To begin, my Mom chopped up three cloves of garlic which went into a pan with a little bit of Olive Oil. Once golden, I put in two tins of chopped tomatoes (with added herbs) and some fresh basil (torn up by Katie). I also added a teaspoon of golden caster sugar just to give it a little bit of extra sweetness.
This was brought to the boil and then left to simmer for around 20 minutes. I occasionally gave it a prod with a spoon but it really did fine left to it’s own devices!
This is where we get really diverse.
I set about putting together lots of different bowls and pots of ingredients that everyone could then put on their own pizzas. Katie could easily help with this stage of preparation and I was very surprised at how neatly she could slice banana. (I was less surprised at how much she ate during this stage of prep!)
Katie initially claimed that she only wanted cheese on her pizza – as she’s intolerant to cow protein we usually add goats cheese on top of her tomato base. However, once she spied the selection of goodies available she was soon insisting on a liberal amount of sweetcorn be added with a side portion of mushrooms and banana!
Ben, usually one to just have pepperoni branched out by adding mince beef to his. Sadly, he wasn’t convinced any form of vegetable was necessary, but I was happy enough that at least he was having fresh tomato sauce. Despite him noticing the basil he wasn’t deterred (phew) and claimed it as the best pizza ever. High praise indeed from the Pizza Express fanatic.

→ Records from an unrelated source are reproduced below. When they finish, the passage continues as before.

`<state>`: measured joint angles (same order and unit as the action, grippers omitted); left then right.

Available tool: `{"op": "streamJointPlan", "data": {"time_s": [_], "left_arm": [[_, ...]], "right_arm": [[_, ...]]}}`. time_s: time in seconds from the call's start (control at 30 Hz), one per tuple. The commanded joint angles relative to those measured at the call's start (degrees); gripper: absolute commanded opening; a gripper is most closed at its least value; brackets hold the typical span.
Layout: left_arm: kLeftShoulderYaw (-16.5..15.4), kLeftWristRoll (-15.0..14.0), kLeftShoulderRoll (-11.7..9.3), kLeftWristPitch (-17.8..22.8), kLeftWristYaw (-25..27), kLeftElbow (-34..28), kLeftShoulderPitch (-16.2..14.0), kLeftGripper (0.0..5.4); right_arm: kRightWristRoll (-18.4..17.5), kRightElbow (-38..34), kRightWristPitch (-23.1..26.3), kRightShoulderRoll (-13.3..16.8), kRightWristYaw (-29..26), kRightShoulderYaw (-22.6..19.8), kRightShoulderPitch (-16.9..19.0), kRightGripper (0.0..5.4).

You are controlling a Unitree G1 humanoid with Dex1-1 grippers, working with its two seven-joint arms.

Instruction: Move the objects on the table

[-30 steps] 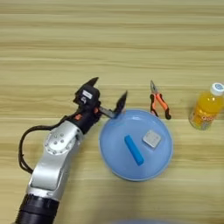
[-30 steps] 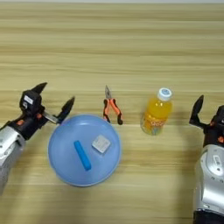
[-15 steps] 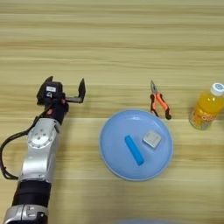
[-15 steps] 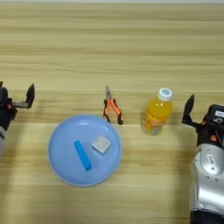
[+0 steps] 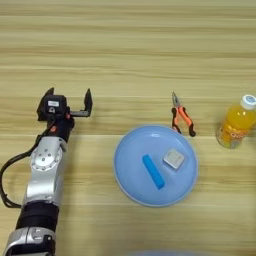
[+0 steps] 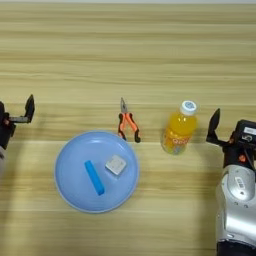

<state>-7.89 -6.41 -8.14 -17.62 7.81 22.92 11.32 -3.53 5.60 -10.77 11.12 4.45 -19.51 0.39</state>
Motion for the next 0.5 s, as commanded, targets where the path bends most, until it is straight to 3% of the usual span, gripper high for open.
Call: {"op": "streamJointPlan", "data": {"time_s": [0.03, 0.5], "left_arm": [[-0.11, 0.91, -0.4, -1.49, -0.4, 1.21, 1.18, 5.4], [-0.34, 0.43, -0.24, -5.08, 0.2, 2.92, 1.38, 5.4]], "right_arm": [[0.02, 1.11, -0.77, 0.3, -0.39, 0.24, -0.41, 5.36], [-0.06, 1.16, -0.86, 0.42, -0.46, 0.2, -0.3, 5.36]]}}
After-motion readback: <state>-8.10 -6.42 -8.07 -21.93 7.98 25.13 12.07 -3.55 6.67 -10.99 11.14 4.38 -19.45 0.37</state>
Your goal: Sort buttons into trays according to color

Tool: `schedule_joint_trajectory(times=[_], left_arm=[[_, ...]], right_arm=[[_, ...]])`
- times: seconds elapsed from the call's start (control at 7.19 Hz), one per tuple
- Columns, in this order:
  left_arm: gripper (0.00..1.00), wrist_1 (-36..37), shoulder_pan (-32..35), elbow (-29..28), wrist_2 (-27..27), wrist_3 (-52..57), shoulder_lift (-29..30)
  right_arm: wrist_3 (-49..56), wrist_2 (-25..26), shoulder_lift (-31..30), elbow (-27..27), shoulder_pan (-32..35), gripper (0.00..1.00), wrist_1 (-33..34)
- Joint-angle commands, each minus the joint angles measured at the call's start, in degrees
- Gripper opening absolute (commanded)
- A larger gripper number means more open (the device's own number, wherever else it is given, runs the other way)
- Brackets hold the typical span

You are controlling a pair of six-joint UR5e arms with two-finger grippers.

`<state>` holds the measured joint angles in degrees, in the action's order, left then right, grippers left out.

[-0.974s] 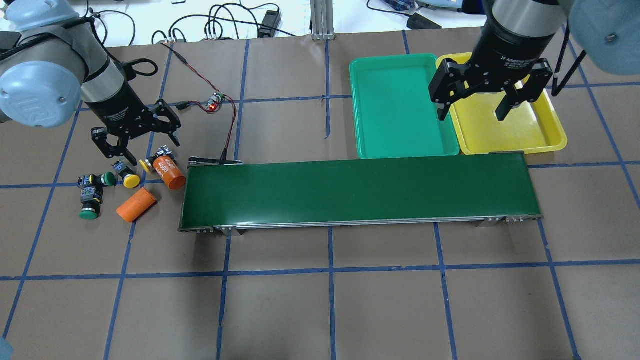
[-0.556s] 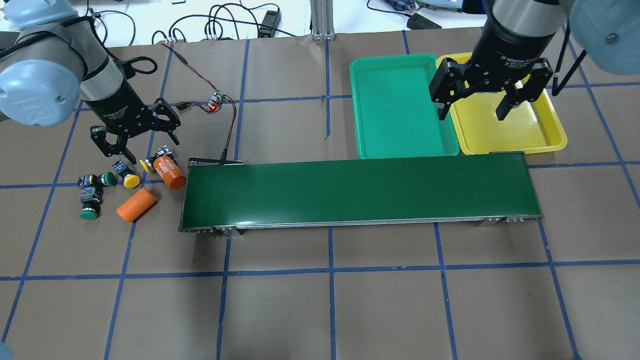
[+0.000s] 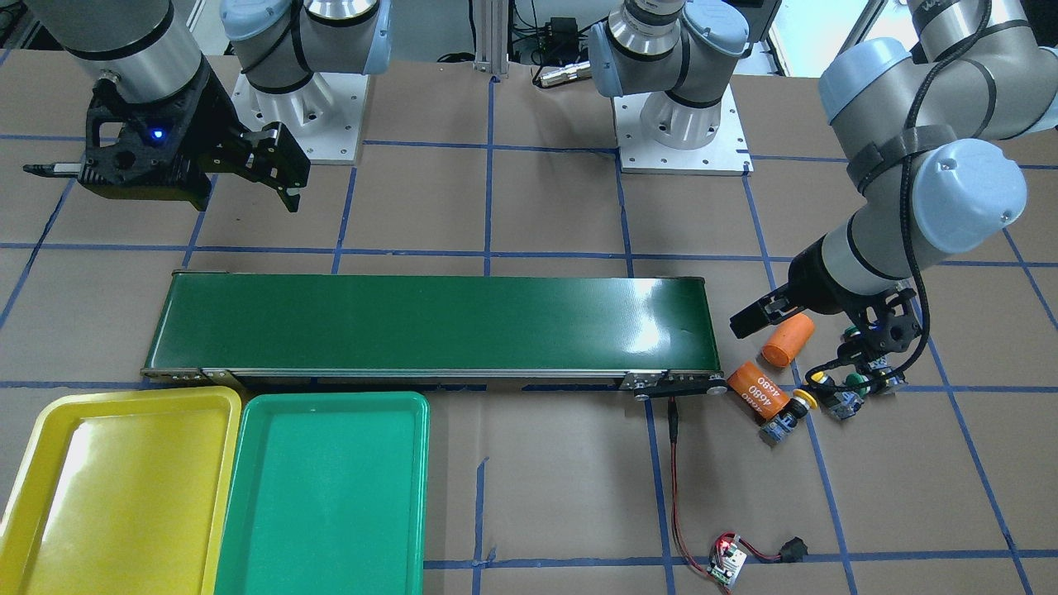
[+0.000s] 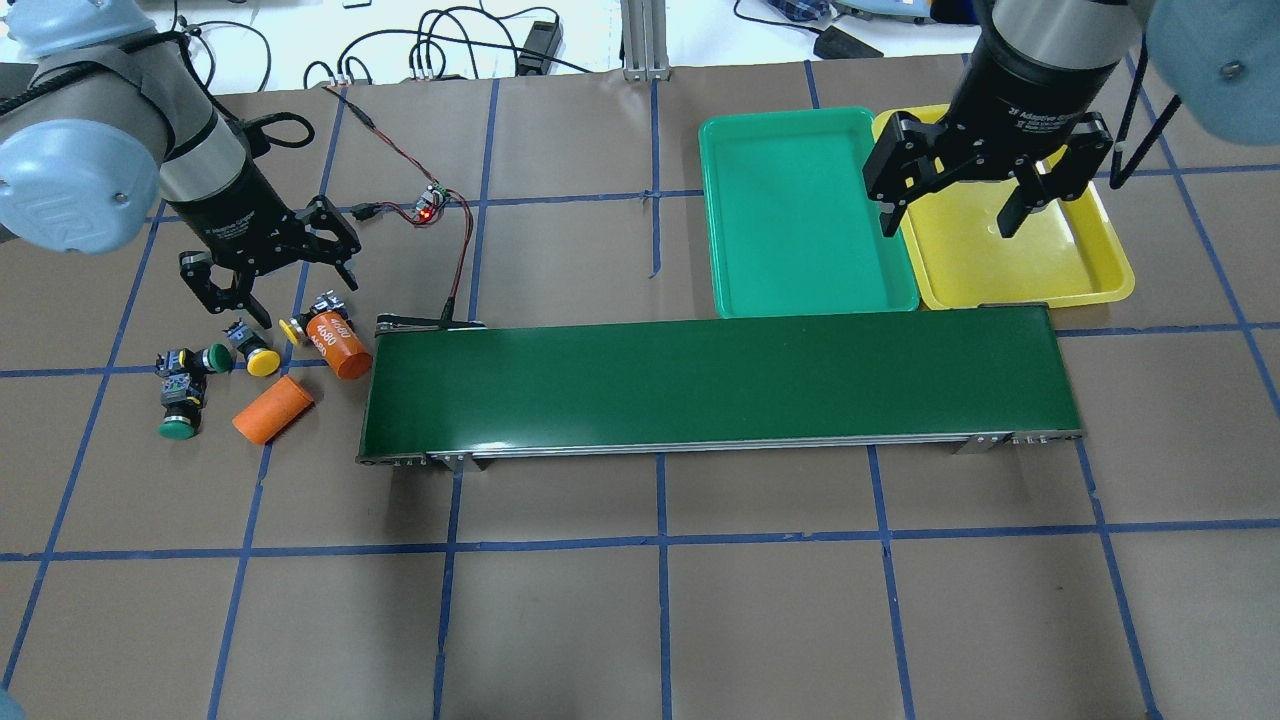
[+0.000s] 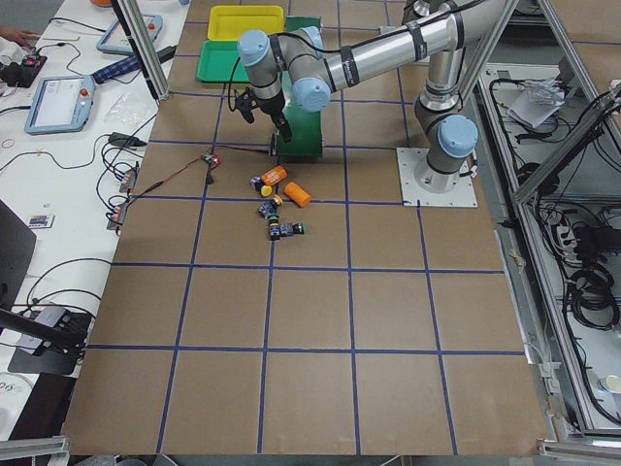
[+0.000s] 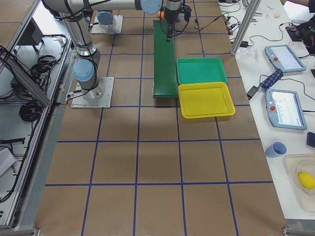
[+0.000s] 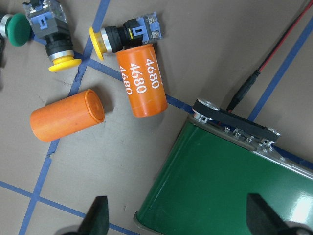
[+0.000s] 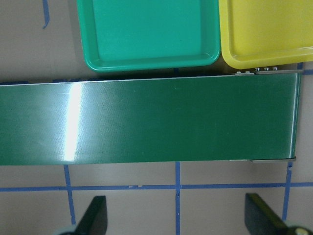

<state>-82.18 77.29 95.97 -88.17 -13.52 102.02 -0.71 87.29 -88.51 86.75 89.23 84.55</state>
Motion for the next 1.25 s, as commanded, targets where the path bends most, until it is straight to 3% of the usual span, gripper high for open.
schedule_joint_trajectory(times=[0.0, 0.42, 0.7, 1.11], left_arm=[[1.00, -0.09, 0.23, -0.08, 0.01, 0.77, -0.68], [1.00, -2.88, 12.06, -2.80, 0.10, 6.35, -7.51], [1.00, -6.32, 12.01, -3.60, -0.25, 12.44, -11.57], [1.00, -8.88, 11.75, -7.28, -0.96, 13.17, -9.66]], right_arm=[[0.00, -0.02, 0.00, -0.01, 0.24, 1.00, 0.00], [0.00, 0.07, 0.00, -0.01, 0.07, 1.00, -0.08], [0.00, 0.07, 0.00, 0.08, 0.16, 1.00, -0.08], [0.00, 0.07, 0.26, -0.09, -0.20, 1.00, 0.09]])
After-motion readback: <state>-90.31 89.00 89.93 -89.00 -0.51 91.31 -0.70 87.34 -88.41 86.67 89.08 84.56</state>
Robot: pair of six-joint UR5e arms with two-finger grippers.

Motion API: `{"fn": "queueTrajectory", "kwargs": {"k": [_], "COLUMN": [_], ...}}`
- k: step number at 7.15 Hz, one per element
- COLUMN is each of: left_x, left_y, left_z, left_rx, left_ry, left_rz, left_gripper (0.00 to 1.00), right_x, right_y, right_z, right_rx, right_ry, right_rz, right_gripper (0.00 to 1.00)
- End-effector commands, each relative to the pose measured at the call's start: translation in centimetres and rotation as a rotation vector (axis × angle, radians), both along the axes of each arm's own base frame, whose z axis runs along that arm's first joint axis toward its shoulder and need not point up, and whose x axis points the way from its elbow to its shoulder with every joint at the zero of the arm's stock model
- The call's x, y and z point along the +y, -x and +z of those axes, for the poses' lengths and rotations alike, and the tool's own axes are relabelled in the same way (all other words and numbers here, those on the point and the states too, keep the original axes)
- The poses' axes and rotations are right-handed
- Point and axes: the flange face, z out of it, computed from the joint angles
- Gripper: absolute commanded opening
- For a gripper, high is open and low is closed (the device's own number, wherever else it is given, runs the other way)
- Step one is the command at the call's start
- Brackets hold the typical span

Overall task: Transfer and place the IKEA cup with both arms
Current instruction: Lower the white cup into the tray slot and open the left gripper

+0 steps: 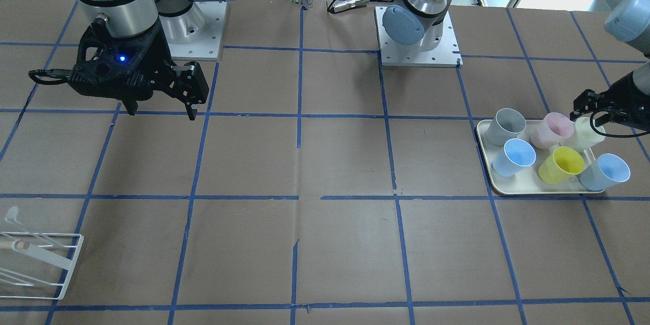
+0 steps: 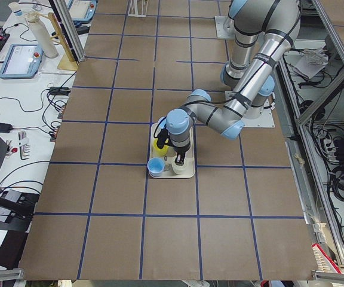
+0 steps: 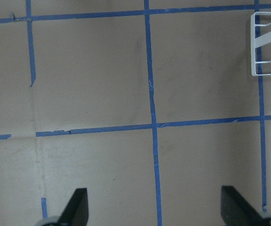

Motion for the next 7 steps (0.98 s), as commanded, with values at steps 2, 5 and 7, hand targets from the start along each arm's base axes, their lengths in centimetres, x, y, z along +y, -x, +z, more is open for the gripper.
{"fn": "queueTrajectory", "kwargs": {"k": [2,5,7], "left_x": [1.3,3.0,2.0], "left_y": [0.9,5.7,11.6], "left_z": [4.6,11.4,14.8], "left_rx": [-0.056,-0.045,-0.045], "left_ry": [0.001,0.041,0.08], "left_rz": [-0.001,0.009,0.058], "left_gripper": [0.7,0.7,0.7], "right_x": [0.0,0.0,-0.1], "right_y": [0.0,0.1,0.1], "right_z": [0.0,0.0,-0.1], "right_rx": [0.002,0.0,0.001], "right_ry": [-0.001,-0.001,-0.003], "right_rz": [0.0,0.002,0.0], "right_gripper": [1.0,1.0,1.0]}}
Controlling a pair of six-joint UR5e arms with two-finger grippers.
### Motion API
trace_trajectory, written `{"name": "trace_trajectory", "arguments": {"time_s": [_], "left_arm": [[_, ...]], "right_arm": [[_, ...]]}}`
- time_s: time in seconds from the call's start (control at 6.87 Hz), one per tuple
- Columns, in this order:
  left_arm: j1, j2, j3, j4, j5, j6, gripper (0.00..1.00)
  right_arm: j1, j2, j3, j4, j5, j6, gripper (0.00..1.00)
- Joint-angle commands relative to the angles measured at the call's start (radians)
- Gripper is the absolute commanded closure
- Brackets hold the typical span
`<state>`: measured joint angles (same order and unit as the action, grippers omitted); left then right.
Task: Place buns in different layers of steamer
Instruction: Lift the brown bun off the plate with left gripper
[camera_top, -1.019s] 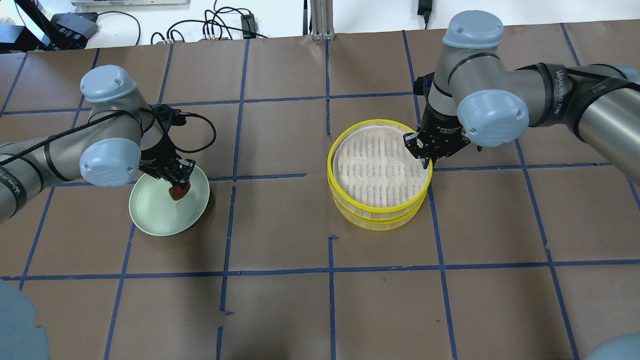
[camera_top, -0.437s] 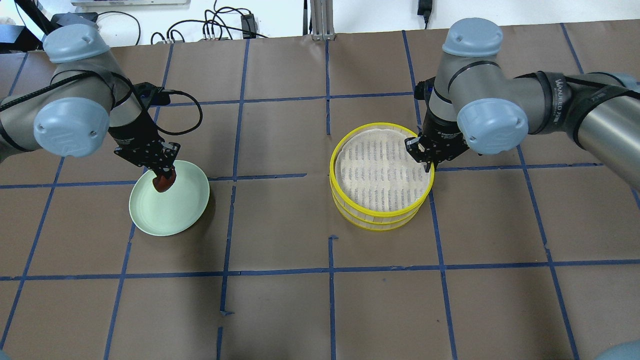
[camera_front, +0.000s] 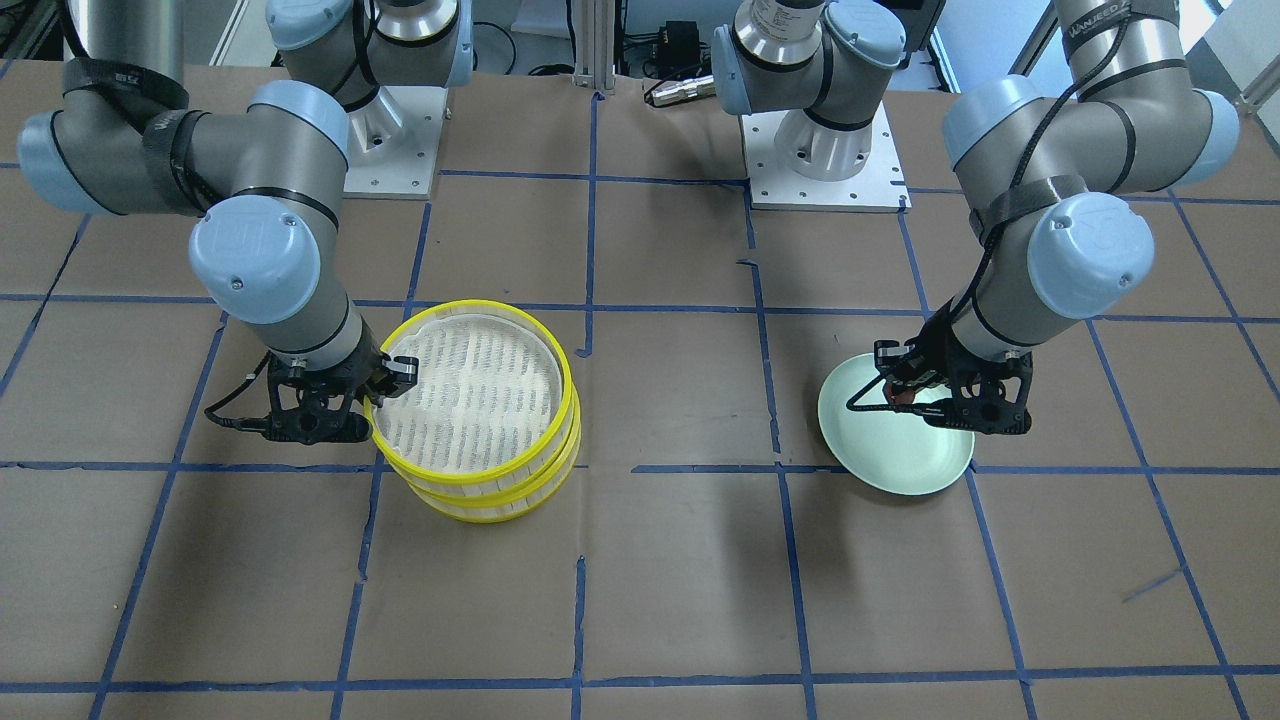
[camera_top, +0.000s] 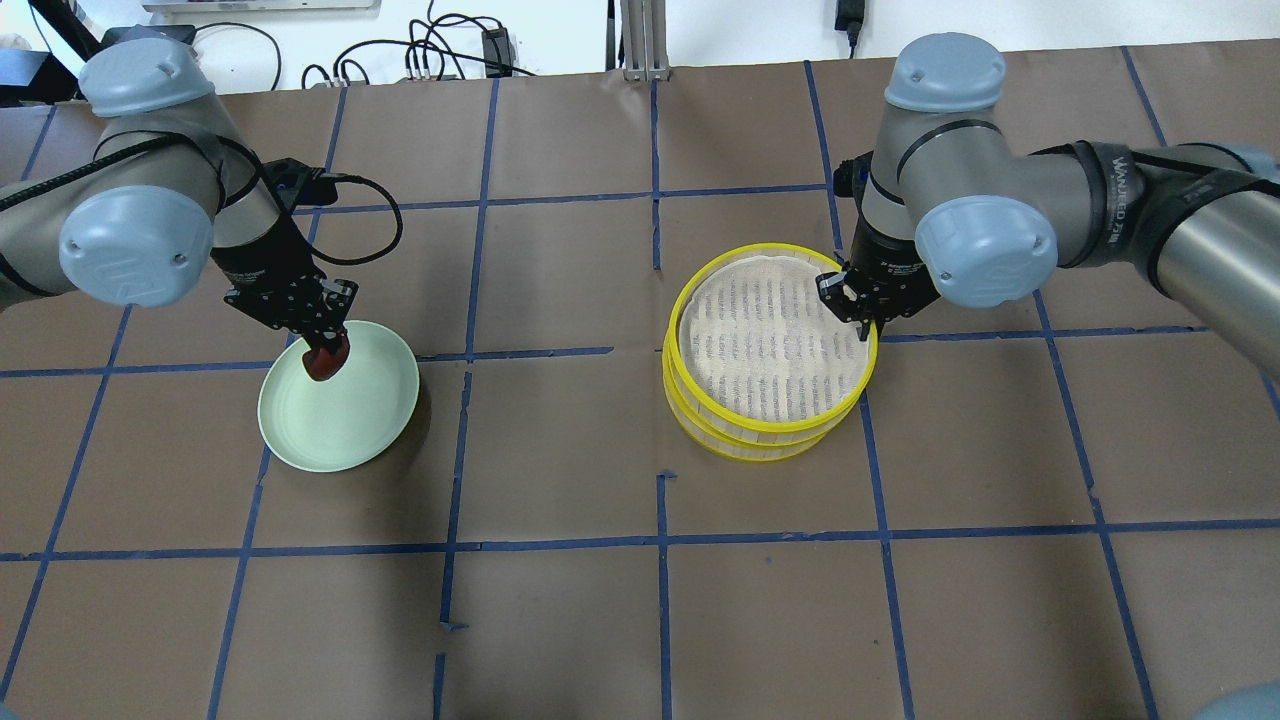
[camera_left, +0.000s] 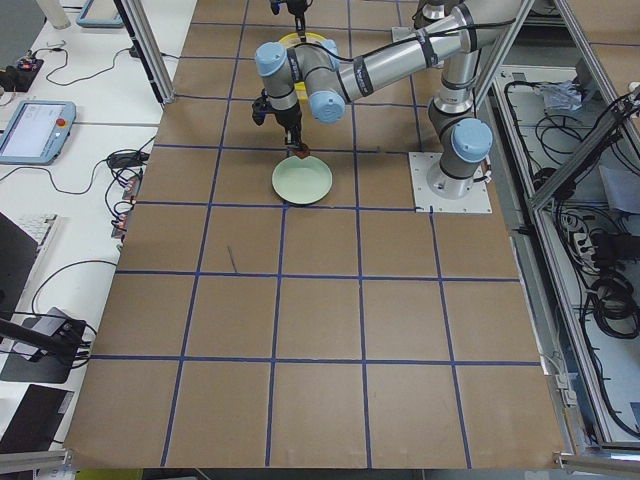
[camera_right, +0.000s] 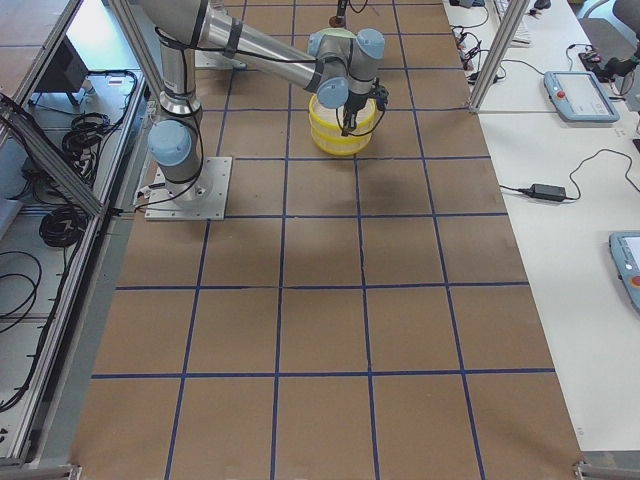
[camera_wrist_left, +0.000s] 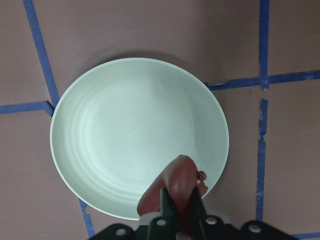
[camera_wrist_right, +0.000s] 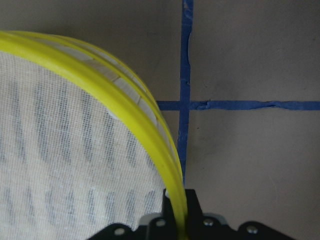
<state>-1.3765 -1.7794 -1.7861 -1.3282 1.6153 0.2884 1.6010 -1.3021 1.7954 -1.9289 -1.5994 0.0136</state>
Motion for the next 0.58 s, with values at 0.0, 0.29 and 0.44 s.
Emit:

My Mom thinks I’m gross but I love fruit on my pizza – I know lots of people like pineapple on pizza, but banana really is epic. I also added bacon, minced beef, sweetcorn and fresh mozzarella. The trick however is not to add too much otherwise it struggles to cook through and you end up with a very doughy base.
Mike adores anything hot hot hot, so his ended up as chilli beef, onions, mushrooms, fresh mozzarella and an ample amount of fresh jalapeño peppers. I wouldn’t have touched it with a barge pole but he was pretty happy.
The kids claimed that Grandma requested broccoli, porridge and definitely banana for her pizza. Somehow doubting their veracity, I ended up giving her mince beef, mushrooms, onion and fresh mozzarella as she was occupying Thomas in the playroom. She seemed happy enough with this selection.
This recipe results in enough dough for 8 small pizzas, for five of us, we ended up making six and discarding the rest of the dough. It can be frozen and we really should’ve done this.
I’ve found the best thing to do is to roll out an approximate surface, transfer the base onto a lightly floured chopping board and then put the ingredients on. Transferring it to a pre-heated pizza stone can still get a little messy but it does go much easier with the flour on the board.
The pizzas then need about eight to ten minutes at 200C. Really it’s best just to keep an eye out and eat them when ready!